Helen is under the guidance of Perry Smoot, a renowned scientist who has won a Nobel Prize and specializes in high-temperature superconductors. Due to a noncriminal violation, Smoot has been removed from Cornell. As a result, Helen and her husband Hew, who is a vegan technologist, must also leave. Helen’s main focus is resolving the urgent issue of how to improve the efficiency of electricity transmission through wires. In this aspect, Taranto’s knowledge of the science is commendable. One interesting scene involves a cynical author similar to Roth, who turns to Helen for assistance with scientific aspects in his latest book. He advises that writers should have a deep understanding of their subject matter, even if they do not explicitly showcase it in their work. This is a playful nod from Taranto, whose extensive research on electromagnetics is highly convincing.

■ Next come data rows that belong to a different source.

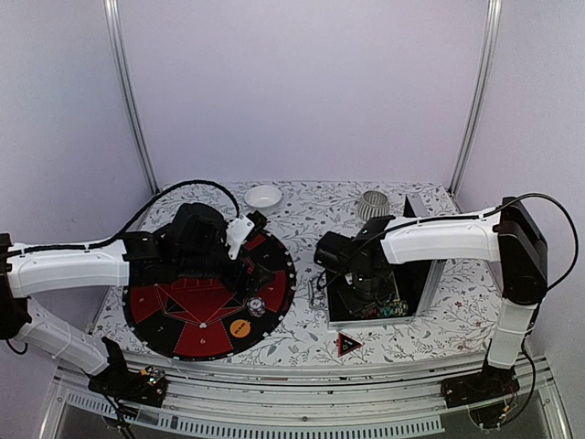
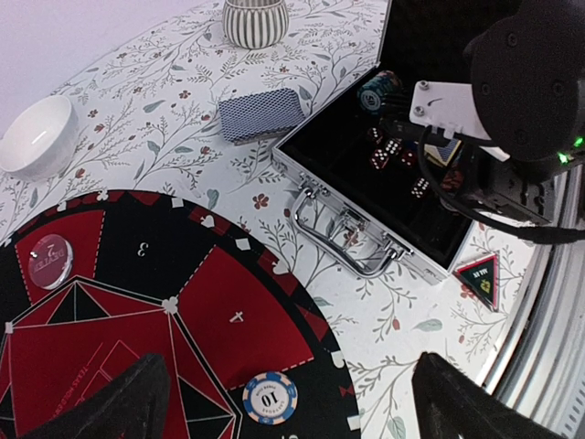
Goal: Distribute texas hold em gaming equipment
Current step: Pick up the pile of poker chips from the chip case.
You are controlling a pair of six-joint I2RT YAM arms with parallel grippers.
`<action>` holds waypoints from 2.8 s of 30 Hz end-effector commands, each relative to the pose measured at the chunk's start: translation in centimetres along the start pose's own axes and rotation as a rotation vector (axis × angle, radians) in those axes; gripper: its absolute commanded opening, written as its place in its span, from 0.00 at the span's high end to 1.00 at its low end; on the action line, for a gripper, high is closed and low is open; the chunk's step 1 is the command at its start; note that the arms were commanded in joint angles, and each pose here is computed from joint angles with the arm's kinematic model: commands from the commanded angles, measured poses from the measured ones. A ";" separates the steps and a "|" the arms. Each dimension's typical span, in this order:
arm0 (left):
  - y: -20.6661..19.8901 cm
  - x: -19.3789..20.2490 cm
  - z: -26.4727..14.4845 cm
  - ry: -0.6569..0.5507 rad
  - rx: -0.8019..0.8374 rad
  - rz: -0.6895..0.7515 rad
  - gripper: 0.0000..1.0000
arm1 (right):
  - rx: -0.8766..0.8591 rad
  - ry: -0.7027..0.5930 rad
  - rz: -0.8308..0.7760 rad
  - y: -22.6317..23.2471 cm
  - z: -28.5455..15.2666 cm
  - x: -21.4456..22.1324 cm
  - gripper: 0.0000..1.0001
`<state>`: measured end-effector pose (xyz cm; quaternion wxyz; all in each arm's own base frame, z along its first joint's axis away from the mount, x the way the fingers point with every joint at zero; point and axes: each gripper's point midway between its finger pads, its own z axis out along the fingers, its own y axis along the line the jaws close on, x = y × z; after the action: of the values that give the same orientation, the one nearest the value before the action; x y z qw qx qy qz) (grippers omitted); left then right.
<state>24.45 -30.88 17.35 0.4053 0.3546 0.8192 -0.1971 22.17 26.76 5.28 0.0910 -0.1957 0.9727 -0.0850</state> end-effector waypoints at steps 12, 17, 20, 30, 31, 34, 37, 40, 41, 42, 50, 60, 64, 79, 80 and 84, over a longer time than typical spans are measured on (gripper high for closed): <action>0.1 0.3 -0.7 -0.002 -0.004 0.006 0.05 | 0.188 0.086 -0.036 -2.3 2.7 1.7 0.55; 0.2 0.4 -0.7 -0.002 -0.006 0.006 0.05 | 0.213 0.077 -0.037 -2.5 1.8 1.3 0.57; 0.2 0.4 -0.7 -0.001 -0.006 0.008 0.05 | 0.197 0.050 -0.036 -2.0 0.9 0.6 0.60; 0.2 0.5 -0.8 0.002 -0.008 0.010 0.05 | 0.111 0.000 -0.020 -1.2 -1.7 -0.3 0.57; 0.2 0.5 -0.8 0.003 -0.009 0.010 0.05 | 0.107 0.005 -0.015 -1.2 -1.8 -0.1 0.56; 0.2 0.6 -0.8 0.003 -0.009 0.011 0.05 | 0.066 0.019 -0.008 -0.6 -1.5 0.4 0.55; 0.2 0.7 -0.8 0.006 -0.009 0.010 0.05 | 0.049 0.028 -0.002 -0.5 -1.2 0.8 0.56; 0.3 0.7 -0.9 0.004 -0.010 0.008 0.05 | 0.047 0.041 0.002 -0.4 -0.7 1.2 0.59; 0.3 0.7 -0.9 0.002 -0.010 0.008 0.05 | 0.043 0.046 -0.003 -0.3 -0.5 1.3 0.60; 0.3 0.7 -1.0 0.002 -0.010 0.008 0.05 | 0.042 0.052 -0.006 -0.2 -0.3 1.4 0.60; 0.3 0.6 -1.1 -0.001 -0.010 0.007 0.05 | 0.064 0.096 -0.010 -0.5 0.9 2.6 0.61; 0.4 0.7 -1.1 0.000 -0.014 0.014 0.05 | 0.000 0.013 0.007 0.9 -0.8 0.1 0.63; 0.4 0.8 -1.2 0.000 -0.013 0.011 0.05 | 0.004 0.021 -0.004 1.0 -0.4 0.3 0.63; 0.3 1.0 -1.2 0.002 -0.008 0.013 0.05 | 0.100 0.072 -0.002 -0.6 0.9 1.7 0.57; 0.3 1.0 -1.2 0.003 -0.009 0.014 0.05 | 0.092 0.073 -0.001 -0.5 1.0 1.7 0.57; 0.3 1.1 -1.1 0.004 -0.009 0.015 0.05 | 0.078 0.079 -0.010 0.0 1.1 1.8 0.55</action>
<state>23.92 -29.87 17.39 0.4075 0.3535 0.8198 -0.1920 21.37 25.68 5.12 0.0736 -0.1912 0.9702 -0.1293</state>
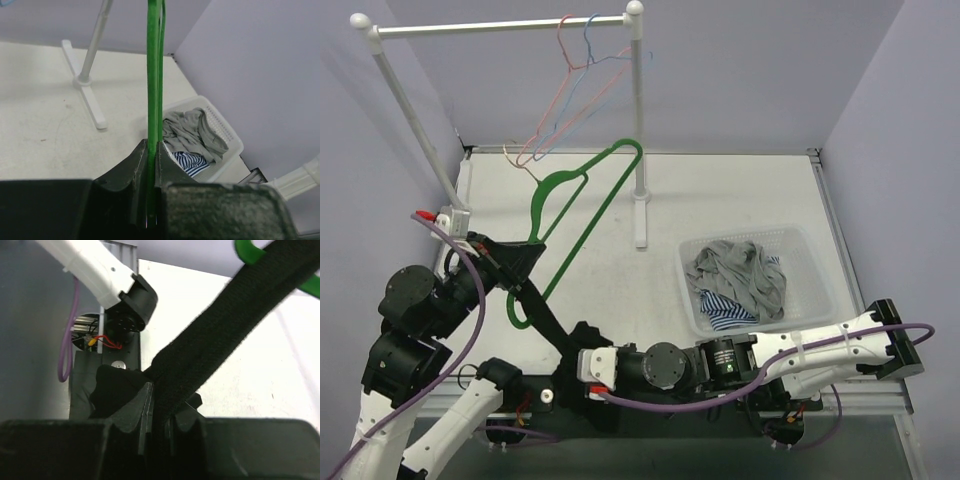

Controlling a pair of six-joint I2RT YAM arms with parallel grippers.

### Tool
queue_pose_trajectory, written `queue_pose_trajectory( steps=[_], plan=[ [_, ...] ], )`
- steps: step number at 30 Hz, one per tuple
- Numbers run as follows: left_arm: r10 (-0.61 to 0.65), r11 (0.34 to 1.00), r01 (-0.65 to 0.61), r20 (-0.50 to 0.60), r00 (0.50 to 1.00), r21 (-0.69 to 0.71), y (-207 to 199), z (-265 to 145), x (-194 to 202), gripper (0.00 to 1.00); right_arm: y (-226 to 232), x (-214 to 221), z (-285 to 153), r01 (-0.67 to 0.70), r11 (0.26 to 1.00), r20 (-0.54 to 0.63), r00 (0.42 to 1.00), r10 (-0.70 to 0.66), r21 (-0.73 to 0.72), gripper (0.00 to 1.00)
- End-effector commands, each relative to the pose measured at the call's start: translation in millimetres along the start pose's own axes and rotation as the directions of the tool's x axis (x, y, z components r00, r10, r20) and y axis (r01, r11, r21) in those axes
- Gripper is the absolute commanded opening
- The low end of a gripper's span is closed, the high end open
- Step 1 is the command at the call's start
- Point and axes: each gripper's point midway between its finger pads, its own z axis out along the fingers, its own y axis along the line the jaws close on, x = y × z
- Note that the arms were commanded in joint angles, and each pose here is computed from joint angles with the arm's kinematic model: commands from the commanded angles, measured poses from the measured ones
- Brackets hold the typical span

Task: Remove the tank top from the hanger

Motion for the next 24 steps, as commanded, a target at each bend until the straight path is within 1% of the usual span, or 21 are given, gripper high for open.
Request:
queue_pose_trajectory(
  steps=[1, 2, 3, 4, 6, 7, 8, 9, 10, 12, 13, 14, 15, 16, 17, 19, 22, 24],
  plan=[
    [-0.026, 0.984, -0.032, 0.325, 0.945, 0.173, -37, -19, -63, 0.0, -54, -32, -16, -0.205, 0.964, 0.181, 0.968, 0.173, 0.172, 0.0],
    [-0.037, 0.98, -0.029, 0.323, 0.946, 0.197, -39, -20, -61, 0.0, -67, -40, -19, -0.261, 0.945, 0.235, 0.948, 0.213, 0.195, 0.01],
    [-0.047, 0.977, -0.026, 0.33, 0.943, 0.212, -41, -24, -60, 0.0, -92, -44, -23, -0.328, 0.913, 0.292, 0.922, 0.253, 0.243, 0.03],
    [-0.061, 0.974, -0.015, 0.33, 0.942, 0.224, -42, -25, -59, 0.0, -107, -64, -30, -0.415, 0.878, 0.401, 0.865, 0.301, 0.237, 0.03],
    [-0.086, 0.972, 0.009, 0.315, 0.945, 0.235, -41, -24, -52, 0.0, -126, -77, -33, -0.486, 0.841, 0.478, 0.812, 0.333, 0.238, 0.07],
    [-0.092, 0.969, 0.011, 0.317, 0.944, 0.249, -42, -24, -51, 0.0, -138, -83, -31, -0.523, 0.819, 0.513, 0.782, 0.353, 0.235, 0.12],
    [-0.096, 0.966, 0.014, 0.309, 0.946, 0.26, -42, -23, -47, 0.0, -147, -92, -33, -0.543, 0.805, 0.543, 0.762, 0.354, 0.238, 0.16],
    [-0.109, 0.96, 0.018, 0.316, 0.942, 0.278, -45, -26, -48, 0.0, -154, -91, -27, -0.56, 0.787, 0.548, 0.756, 0.358, 0.258, 0.19],
    [-0.114, 0.955, 0.015, 0.322, 0.94, 0.295, -47, -28, -48, 0.0, -169, -93, -30, -0.598, 0.751, 0.585, 0.727, 0.361, 0.281, 0.2],
    [-0.126, 0.954, 0.025, 0.322, 0.939, 0.3, -47, -30, -47, 0.0, -183, -93, -25, -0.636, 0.717, 0.615, 0.695, 0.373, 0.285, 0.24],
    [-0.127, 0.954, 0.028, 0.318, 0.94, 0.3, -46, -29, -45, 0.0, -199, -92, -28, -0.666, 0.686, 0.65, 0.664, 0.369, 0.292, 0.29],
    [-0.126, 0.953, 0.026, 0.315, 0.941, 0.303, -47, -30, -44, 0.0, -202, -93, -26, -0.706, 0.663, 0.676, 0.616, 0.404, 0.247, 0.31],
    [-0.127, 0.952, 0.027, 0.315, 0.94, 0.305, -47, -31, -43, 0.0, -210, -97, -27, -0.725, 0.653, 0.708, 0.577, 0.407, 0.216, 0.34],
    [-0.128, 0.95, 0.027, 0.308, 0.943, 0.311, -47, -32, -41, 0.0, -214, -97, -25, -0.738, 0.648, 0.723, 0.551, 0.417, 0.189, 0.41],
    [-0.128, 0.949, 0.026, 0.309, 0.942, 0.314, -48, -33, -41, 0.0, -220, -98, -25, -0.756, 0.639, 0.739, 0.511, 0.439, 0.143, 0.45],
    [-0.134, 0.944, 0.027, 0.309, 0.942, 0.328, -49, -35, -38, 0.0, -224, -98, -21, -0.765, 0.634, 0.752, 0.485, 0.447, 0.117, 0.51],
    [-0.146, 0.94, 0.033, 0.314, 0.938, 0.34, -49, -38, -36, 0.0, -229, -94, -17, -0.78, 0.614, 0.756, 0.474, 0.452, 0.122, 0.56],
    [-0.15, 0.937, 0.035, 0.313, 0.938, 0.347, -49, -38, -35, 0.0, -231, -96, -14, -0.789, 0.606, 0.764, 0.449, 0.463, 0.096, 0.57]
  ],
)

Helen and Perry are attempting to save the world, but Hew is becoming increasingly uncomfortable on the island. He attends marches with the disorganized group Action for Justice to try and determine their cause and opposition. During a counter-protest, the violent Knights of the Right kill multiple protesters. Meanwhile, Helen continues working despite these events. The novel reminded me of Lionel Shriver’s The Mandibles, a dystopian story, while I was reading How I Won a Nobel Prize. However, the ending of Taranto’s novel is more optimistic compared to Shriver’s typically desolate endings. It may seem like a bit of a letdown after all the dark elements leading up to it, but it showcases the author’s talent and the complexities of the story.